#### Activity:
As soon as the line containing "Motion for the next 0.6" appears in the material below, start returning lines exactly, and end with the line containing "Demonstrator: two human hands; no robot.".

#### Supplied entries:
↓

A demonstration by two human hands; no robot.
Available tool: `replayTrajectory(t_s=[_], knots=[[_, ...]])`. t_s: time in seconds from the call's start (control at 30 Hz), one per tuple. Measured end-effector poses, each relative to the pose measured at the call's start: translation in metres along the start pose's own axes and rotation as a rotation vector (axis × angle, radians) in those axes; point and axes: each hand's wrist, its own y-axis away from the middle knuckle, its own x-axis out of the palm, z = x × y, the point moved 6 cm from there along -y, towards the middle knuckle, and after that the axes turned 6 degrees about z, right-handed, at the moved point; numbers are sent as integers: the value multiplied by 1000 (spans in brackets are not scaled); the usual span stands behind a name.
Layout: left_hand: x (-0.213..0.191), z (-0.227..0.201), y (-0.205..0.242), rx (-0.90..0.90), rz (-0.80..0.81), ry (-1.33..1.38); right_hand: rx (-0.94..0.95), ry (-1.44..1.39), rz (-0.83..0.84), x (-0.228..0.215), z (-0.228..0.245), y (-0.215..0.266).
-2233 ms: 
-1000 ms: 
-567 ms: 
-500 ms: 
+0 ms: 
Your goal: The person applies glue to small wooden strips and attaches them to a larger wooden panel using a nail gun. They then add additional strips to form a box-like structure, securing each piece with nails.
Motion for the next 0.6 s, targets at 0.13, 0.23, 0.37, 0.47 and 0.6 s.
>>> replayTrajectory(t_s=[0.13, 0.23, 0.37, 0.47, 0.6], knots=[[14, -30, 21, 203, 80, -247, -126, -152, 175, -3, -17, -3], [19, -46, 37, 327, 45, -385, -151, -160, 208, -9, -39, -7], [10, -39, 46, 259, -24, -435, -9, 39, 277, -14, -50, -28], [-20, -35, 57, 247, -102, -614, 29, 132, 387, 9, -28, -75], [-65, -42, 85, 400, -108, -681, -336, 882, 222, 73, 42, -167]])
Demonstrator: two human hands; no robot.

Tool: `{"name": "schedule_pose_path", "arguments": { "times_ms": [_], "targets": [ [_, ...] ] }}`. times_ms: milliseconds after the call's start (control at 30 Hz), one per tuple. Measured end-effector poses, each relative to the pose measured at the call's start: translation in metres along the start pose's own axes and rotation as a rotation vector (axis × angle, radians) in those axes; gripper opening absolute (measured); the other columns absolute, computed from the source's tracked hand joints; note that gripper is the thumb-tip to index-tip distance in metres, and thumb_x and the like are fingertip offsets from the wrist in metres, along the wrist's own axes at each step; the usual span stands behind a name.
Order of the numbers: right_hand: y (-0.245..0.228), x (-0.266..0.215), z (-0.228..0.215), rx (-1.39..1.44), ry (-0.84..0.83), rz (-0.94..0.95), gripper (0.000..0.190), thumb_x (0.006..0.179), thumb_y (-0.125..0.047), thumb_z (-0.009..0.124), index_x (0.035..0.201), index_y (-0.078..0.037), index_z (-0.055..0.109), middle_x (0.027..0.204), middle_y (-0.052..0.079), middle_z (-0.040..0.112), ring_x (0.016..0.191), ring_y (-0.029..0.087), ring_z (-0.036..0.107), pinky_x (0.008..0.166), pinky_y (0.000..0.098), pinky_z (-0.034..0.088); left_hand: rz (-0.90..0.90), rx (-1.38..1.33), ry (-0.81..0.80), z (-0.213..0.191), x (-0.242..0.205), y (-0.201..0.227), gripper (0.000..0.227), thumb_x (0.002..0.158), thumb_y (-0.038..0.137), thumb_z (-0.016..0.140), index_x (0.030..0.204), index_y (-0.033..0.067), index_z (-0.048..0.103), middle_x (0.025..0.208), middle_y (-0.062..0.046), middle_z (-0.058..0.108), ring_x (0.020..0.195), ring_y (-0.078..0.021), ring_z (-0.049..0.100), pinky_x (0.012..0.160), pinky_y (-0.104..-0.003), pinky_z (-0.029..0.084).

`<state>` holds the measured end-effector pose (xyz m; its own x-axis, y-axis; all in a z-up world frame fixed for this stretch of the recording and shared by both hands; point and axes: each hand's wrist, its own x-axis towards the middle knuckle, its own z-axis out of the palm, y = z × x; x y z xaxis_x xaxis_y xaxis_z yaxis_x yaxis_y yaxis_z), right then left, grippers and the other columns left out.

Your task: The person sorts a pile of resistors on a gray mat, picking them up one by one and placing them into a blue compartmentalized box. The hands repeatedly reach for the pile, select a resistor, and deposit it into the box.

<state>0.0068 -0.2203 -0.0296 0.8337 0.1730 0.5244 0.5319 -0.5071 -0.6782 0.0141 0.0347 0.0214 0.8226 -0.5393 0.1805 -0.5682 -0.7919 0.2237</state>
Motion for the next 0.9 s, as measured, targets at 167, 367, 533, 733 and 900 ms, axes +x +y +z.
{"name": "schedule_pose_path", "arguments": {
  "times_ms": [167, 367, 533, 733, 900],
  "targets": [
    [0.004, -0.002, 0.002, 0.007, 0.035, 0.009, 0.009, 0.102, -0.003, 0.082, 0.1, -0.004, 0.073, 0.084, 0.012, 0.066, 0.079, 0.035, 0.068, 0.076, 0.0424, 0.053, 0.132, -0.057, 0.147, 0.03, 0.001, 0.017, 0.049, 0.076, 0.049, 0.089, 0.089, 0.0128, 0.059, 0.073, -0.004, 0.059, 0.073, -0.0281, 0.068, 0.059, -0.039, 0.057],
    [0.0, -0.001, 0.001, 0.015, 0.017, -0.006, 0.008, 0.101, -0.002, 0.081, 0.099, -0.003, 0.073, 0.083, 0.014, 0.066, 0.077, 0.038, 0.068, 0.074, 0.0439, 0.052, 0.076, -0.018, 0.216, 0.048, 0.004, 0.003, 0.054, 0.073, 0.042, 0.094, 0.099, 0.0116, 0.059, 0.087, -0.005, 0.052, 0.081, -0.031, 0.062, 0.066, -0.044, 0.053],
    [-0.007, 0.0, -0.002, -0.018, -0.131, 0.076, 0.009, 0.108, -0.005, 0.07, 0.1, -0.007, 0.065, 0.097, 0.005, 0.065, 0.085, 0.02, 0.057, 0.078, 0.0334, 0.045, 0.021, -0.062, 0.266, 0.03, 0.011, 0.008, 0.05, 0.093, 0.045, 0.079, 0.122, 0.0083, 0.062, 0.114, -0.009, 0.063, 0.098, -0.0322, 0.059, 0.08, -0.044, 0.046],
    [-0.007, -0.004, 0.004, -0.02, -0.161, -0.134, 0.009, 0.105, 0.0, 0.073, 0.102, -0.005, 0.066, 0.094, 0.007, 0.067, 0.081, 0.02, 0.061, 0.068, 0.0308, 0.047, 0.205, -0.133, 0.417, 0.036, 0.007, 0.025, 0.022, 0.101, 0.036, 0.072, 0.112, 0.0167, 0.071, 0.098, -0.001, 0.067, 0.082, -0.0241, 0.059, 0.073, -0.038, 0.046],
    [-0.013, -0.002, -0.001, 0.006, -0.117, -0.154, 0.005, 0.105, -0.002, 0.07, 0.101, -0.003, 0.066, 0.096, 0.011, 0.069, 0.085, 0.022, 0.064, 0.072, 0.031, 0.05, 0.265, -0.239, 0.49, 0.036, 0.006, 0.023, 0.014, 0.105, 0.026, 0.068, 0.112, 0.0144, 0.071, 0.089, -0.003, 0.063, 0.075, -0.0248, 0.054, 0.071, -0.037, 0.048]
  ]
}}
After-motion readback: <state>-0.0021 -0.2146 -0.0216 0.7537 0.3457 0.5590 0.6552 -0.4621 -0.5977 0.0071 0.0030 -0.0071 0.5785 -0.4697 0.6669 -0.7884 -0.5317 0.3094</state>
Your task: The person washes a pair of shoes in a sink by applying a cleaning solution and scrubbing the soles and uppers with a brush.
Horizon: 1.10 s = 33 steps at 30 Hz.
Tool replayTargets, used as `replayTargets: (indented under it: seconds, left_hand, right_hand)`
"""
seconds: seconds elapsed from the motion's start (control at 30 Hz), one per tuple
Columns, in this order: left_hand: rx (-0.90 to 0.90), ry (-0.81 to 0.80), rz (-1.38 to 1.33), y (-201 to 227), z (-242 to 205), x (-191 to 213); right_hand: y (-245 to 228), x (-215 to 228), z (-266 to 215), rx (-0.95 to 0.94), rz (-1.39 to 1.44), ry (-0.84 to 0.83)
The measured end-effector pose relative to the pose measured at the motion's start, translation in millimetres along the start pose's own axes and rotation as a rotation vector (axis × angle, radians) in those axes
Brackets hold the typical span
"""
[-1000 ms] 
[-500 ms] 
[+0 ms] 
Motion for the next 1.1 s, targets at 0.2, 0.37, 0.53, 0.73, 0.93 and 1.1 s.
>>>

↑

#### Answer for this exercise:
Motion for the next 0.6 s, targets at 0.13, 0.23, 0.37, 0.47 and 0.6 s.
>>> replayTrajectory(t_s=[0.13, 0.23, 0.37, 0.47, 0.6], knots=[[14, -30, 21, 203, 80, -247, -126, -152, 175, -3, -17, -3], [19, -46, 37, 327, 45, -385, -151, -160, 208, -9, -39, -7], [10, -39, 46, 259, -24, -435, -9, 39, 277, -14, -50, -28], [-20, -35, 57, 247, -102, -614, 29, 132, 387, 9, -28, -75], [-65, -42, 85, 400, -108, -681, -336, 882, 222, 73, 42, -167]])
Demonstrator: two human hands; no robot.

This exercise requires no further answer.